# Supplied data:

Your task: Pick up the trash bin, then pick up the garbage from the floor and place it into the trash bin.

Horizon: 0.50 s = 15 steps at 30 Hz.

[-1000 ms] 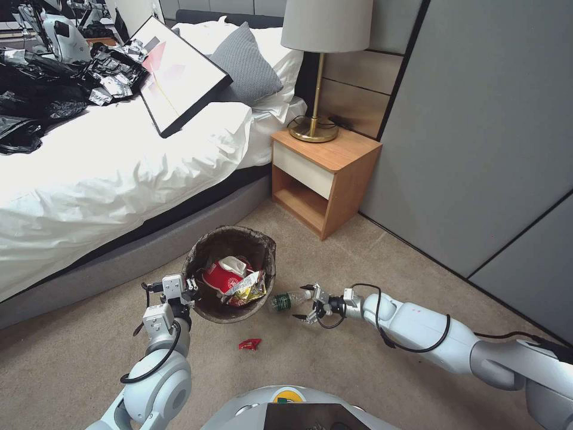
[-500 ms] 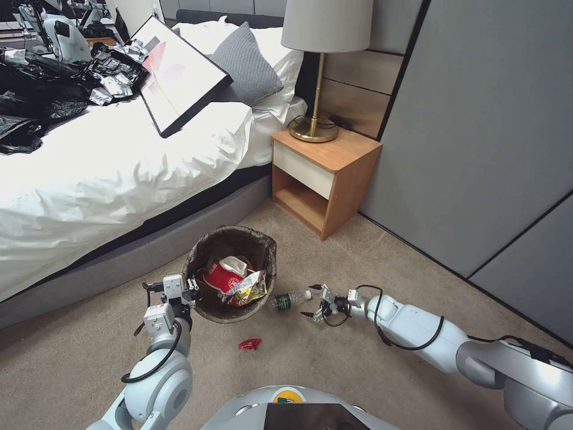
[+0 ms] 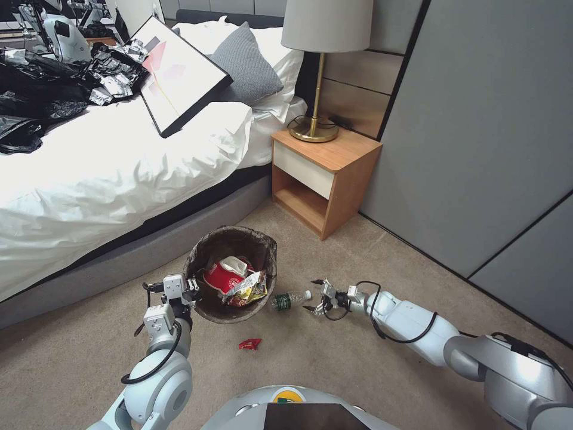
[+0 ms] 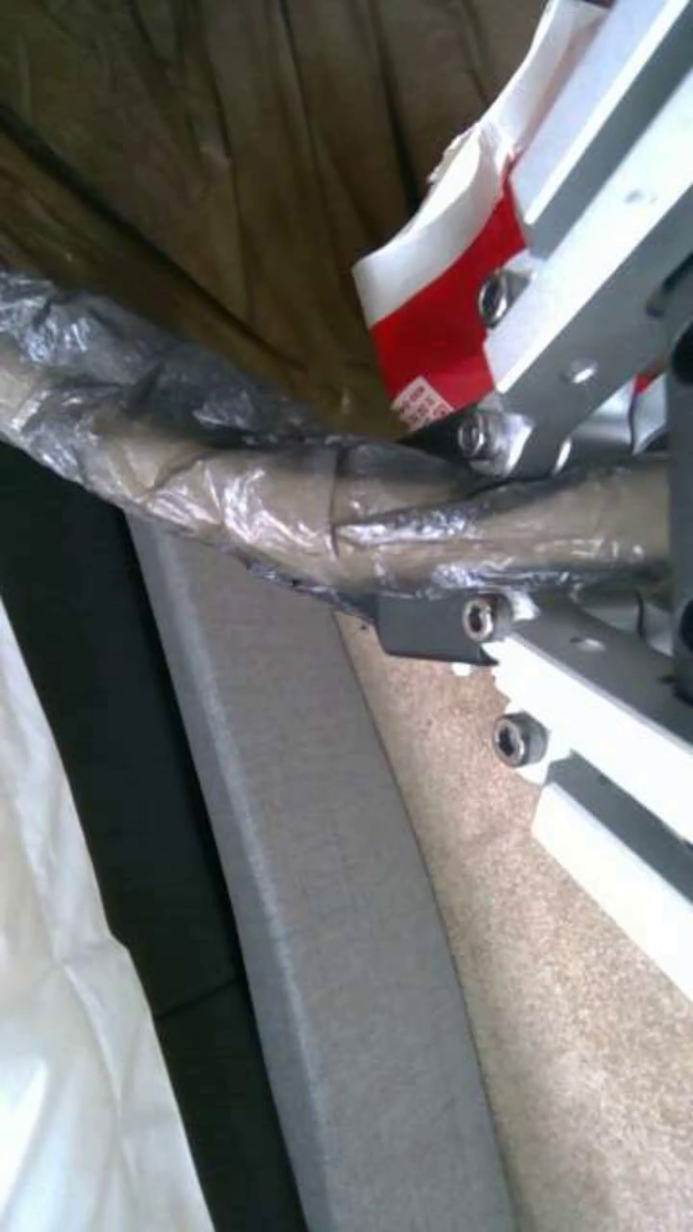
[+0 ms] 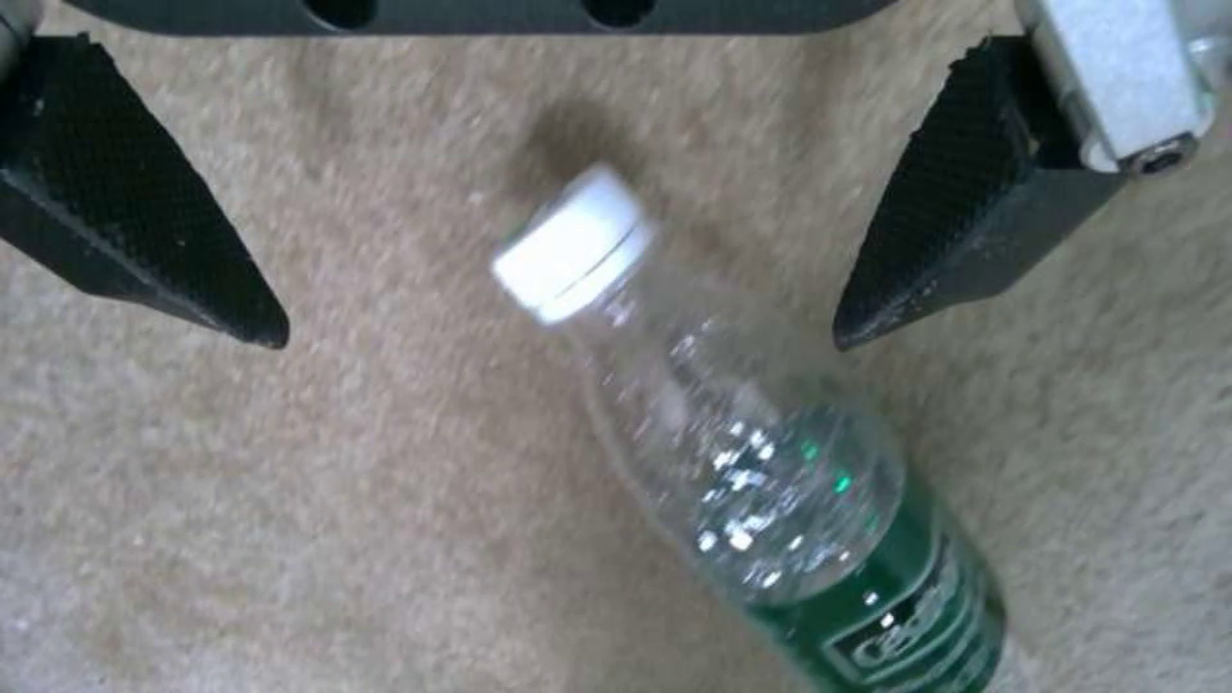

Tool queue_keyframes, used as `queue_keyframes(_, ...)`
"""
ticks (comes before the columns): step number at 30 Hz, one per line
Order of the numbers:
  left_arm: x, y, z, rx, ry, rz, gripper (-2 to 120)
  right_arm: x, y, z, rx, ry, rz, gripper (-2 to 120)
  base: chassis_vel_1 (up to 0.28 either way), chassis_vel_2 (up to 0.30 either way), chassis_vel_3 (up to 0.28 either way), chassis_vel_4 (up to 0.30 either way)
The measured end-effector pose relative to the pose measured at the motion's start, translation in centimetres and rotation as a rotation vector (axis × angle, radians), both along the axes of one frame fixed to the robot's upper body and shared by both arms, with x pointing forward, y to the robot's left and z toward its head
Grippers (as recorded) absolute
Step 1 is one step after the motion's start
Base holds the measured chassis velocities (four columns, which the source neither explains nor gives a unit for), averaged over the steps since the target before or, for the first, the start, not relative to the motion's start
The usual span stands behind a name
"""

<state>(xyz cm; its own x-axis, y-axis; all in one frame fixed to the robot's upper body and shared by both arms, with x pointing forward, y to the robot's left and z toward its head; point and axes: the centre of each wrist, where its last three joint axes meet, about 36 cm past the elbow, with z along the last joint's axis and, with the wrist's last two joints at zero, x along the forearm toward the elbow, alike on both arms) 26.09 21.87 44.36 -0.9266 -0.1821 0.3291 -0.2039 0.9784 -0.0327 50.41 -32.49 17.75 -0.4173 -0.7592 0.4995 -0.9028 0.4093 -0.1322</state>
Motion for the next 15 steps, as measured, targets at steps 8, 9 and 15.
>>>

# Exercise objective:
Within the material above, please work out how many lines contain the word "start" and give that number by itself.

# Task result:
3